Ora, la logica della crisi economica come ragione suprema dell’abbandono della pratica architettonica non regge più. La colpa è sempre degli altri, la politica, i committenti, le leggi, mai degli architetti. Indubbiamente esistono alcuni problemi oggettivi come una legislazione e una classe dirigente inadeguate ma la categoria degli architetti non fa molto per cambiare lo status quo. La proliferazione, tra generazioni diverse, del disegno come strumento alternativo allo sporcarsi le mani in cantiere è il termometro della situazione italiana completamente sterile.
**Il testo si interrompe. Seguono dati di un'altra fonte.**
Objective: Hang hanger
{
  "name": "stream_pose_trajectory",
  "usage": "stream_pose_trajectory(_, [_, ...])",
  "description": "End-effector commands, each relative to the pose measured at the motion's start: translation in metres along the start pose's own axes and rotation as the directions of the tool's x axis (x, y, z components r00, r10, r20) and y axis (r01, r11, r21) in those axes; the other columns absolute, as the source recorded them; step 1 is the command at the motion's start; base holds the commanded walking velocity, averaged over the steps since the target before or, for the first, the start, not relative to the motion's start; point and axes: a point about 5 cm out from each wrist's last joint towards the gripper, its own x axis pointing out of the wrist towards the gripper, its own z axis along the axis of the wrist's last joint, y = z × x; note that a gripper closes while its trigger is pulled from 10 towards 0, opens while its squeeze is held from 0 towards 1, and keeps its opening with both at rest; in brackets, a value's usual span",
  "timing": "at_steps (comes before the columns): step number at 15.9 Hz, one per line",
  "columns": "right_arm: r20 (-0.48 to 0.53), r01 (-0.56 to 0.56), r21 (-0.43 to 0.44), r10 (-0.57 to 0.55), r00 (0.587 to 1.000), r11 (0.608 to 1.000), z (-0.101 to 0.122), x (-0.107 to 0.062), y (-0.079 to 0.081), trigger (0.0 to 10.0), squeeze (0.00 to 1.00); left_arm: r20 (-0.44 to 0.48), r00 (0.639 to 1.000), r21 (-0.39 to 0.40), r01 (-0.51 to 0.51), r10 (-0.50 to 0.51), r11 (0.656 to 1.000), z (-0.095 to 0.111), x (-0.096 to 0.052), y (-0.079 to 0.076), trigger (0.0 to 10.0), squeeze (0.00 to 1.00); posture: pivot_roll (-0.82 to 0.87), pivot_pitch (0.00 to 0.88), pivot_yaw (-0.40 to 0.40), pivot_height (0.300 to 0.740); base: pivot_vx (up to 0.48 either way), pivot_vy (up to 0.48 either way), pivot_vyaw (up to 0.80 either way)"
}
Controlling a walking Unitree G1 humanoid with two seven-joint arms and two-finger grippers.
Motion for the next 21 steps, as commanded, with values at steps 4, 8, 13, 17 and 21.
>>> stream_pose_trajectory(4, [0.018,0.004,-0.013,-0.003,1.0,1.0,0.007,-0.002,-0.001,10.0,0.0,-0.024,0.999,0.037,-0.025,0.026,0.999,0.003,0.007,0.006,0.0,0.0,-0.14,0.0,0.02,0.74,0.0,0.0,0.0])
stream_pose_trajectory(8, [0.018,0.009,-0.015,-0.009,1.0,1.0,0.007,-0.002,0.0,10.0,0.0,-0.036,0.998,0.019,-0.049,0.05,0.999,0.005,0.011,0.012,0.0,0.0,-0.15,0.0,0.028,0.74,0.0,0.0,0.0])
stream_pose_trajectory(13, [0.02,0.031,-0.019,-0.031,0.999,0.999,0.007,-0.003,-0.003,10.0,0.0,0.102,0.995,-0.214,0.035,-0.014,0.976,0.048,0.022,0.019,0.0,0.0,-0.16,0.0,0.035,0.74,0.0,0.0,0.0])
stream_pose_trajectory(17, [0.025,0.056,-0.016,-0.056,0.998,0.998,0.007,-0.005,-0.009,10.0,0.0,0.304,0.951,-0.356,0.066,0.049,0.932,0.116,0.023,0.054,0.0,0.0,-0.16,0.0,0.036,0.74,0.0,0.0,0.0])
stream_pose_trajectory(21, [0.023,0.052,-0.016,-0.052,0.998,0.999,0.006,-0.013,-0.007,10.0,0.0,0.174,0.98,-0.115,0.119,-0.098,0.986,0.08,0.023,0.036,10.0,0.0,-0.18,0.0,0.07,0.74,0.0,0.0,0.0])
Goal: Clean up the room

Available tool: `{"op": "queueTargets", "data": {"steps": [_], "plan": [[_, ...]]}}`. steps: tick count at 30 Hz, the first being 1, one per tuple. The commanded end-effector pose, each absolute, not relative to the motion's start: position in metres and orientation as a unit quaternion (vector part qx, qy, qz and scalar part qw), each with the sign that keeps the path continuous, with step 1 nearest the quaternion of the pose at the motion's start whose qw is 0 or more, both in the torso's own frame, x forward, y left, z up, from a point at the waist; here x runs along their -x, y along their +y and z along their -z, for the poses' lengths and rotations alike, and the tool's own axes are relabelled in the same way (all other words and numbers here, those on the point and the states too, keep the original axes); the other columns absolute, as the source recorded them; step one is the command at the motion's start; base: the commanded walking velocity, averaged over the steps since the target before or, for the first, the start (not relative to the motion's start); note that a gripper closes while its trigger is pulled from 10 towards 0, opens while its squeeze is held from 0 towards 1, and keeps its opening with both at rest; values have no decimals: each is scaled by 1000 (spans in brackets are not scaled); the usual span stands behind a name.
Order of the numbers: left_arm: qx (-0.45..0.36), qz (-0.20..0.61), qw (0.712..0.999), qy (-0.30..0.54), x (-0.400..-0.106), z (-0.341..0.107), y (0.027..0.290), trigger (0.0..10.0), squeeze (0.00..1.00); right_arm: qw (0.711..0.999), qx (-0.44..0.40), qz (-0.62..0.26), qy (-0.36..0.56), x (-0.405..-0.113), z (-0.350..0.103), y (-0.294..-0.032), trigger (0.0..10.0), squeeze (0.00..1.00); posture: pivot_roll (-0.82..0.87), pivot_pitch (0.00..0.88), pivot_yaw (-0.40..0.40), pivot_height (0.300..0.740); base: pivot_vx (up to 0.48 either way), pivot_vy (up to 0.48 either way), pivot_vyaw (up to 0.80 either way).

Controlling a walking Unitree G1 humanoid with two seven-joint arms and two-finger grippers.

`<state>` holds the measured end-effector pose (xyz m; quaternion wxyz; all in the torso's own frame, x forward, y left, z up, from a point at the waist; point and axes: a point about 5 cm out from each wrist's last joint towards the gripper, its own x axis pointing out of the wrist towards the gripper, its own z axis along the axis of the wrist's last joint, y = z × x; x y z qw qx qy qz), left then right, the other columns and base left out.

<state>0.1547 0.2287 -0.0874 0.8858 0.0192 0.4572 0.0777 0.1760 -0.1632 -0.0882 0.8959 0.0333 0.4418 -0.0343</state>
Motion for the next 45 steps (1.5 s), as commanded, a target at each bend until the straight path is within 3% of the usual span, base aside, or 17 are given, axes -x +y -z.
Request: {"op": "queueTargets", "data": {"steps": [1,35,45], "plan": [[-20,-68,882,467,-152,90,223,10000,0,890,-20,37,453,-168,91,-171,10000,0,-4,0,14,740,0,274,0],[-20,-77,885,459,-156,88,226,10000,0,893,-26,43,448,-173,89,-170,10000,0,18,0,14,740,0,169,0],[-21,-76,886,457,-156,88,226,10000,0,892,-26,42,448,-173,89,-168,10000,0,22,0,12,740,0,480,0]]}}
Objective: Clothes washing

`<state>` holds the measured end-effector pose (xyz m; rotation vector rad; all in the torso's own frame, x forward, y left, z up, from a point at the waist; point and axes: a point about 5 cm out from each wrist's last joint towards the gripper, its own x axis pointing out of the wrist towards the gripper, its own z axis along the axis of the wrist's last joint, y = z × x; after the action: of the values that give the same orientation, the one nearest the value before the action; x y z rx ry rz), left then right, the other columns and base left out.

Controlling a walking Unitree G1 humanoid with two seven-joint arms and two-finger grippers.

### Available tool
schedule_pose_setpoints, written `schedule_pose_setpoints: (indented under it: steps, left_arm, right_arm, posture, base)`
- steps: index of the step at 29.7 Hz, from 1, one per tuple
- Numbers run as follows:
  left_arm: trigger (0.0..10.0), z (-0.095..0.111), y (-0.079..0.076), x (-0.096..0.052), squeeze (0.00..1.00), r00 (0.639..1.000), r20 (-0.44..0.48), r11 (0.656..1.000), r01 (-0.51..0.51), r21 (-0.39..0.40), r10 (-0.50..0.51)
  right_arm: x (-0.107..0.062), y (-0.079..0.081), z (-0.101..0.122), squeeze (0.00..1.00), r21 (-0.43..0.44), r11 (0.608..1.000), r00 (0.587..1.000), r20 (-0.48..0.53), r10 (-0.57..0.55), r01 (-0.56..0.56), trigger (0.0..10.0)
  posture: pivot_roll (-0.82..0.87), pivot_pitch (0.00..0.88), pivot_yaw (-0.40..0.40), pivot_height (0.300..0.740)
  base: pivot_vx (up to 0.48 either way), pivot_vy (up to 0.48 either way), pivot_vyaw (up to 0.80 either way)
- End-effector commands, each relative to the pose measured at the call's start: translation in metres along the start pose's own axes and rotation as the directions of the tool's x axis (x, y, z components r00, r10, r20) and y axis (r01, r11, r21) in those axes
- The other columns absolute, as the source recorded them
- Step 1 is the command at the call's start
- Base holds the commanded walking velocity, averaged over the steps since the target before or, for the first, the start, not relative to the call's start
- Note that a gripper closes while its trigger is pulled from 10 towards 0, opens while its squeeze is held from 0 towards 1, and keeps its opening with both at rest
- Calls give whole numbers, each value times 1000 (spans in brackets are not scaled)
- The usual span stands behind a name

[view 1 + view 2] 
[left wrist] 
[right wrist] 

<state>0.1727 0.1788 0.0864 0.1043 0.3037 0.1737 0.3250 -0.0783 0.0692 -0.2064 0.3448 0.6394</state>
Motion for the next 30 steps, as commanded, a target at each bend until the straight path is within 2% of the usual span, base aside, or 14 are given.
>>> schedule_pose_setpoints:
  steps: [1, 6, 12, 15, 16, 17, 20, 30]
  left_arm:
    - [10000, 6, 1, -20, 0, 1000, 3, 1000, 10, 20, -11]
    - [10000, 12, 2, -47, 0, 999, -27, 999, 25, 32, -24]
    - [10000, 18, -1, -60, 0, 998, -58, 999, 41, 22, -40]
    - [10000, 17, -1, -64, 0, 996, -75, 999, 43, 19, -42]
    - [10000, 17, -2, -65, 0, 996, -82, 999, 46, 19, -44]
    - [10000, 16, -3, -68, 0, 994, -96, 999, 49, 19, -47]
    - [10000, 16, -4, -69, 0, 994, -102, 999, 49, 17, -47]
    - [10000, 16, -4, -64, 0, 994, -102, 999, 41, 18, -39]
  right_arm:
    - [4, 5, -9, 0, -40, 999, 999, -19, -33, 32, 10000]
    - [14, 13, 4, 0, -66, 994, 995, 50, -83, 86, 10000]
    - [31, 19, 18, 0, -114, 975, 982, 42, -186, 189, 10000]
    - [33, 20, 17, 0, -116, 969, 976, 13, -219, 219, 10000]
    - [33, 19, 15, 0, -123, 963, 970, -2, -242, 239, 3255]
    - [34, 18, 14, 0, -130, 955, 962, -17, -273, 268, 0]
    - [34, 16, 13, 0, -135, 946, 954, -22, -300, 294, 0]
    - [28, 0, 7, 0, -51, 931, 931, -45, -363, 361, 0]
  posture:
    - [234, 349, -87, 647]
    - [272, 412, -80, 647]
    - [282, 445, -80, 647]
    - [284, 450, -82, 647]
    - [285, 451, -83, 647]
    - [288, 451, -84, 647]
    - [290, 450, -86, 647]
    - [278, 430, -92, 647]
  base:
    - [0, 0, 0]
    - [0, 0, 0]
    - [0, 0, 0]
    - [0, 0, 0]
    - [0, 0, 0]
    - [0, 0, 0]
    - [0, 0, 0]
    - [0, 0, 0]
I nuovi gruppi che si affacciano alla ribalta (presunta) dell’architettura italiana se da una parte ripropongono modalità già viste negli anni Sessanta-Settanta, dall’altra segnalano un problema legato all’educazione universitaria, certamente non risolvibile rinchiudendosi nell’esercizio stilistico del disegno fine a se stesso, come puro compiacimento personale.

Non posso, non voglio, non mi fanno progettare allora mi ritiro nel confortevole, reazionario, disegno unico ed univoco senza nessuna connessione con un progetto di città, di vita e di società. Nessuno dei protagonisti italiani, indipendentemente dalle mostre e dai libri prodotti, riesce ad avvicinarsi alla forza, alla poesia e alle ricerche di personaggi straordinari come Price, Fuller, Soleri, Friedman, Parent, Woods, Utopie…che hanno usato il disegno come strumento per progettare.

Già lo scorso anno avevo trattato il tema nell’articolo “Il deserto del pensiero architettonico” evidenziando alcune criticità come la necessità di voler apparire e spettacolarizzare l’architettura attraverso una serie di iniziative atte a stabilire l’ennesimo cerchio magico autoreferenziale. Oggi andrebbe recuperato quello spirito che in Italia guidò nel dopoguerra personaggi come Giancarlo De Carlo a Urbino nel campus universitario e nel Villaggio Matteotti di Terni, riprendendone i pensieri e attualizzandoli. De Carlo come Fuller non sono solo esempi di sperimentatori ma anche educatori. Il vero nodo della questione è proprio l’educazione dei giovani architetti che saranno sempre più spinti a cambiare campo di azione, verso l’arte e le installazioni multimediali piuttosto che cimentarsi con l’architettura reale, fisica.

Il 2016 sarà l’anno della Biennale di Aravena dedicata alla frontiera dell’architettura intesa come capacità dell’architettura di agire in situazioni sociali al limite o se vogliamo una architettura sociale. Ma l’architettura nei suoi scopi non ha l’utilità sociale? Il tema proposto da Aravena racconta la storia dell’approccio di Elemental e di quella parte del Latinoamerica ma difficilmente, nonostante gli sforzi dei TAM (curatori del Padiglione Italia) potrà trovare riscontro nella realtà italiana, soprattutto se il nostro contesto architettonico è impegnato nell’almanacco delle figurine dei matitari italiani, eredi di Scolari, Cantafora, Dardi, D’Ardia, Rossi. Mentre noi discutiamo dei disegni, in Svizzera e America sperimentano l’uso dei robot nell’architettura come evidenzia anche la ricerca “Fabrication and Fabrication” dell’amico Amit Wolf.

Come si confronterà globalmente l’Italia con l’innovazione? Producendo gli album delle figurine?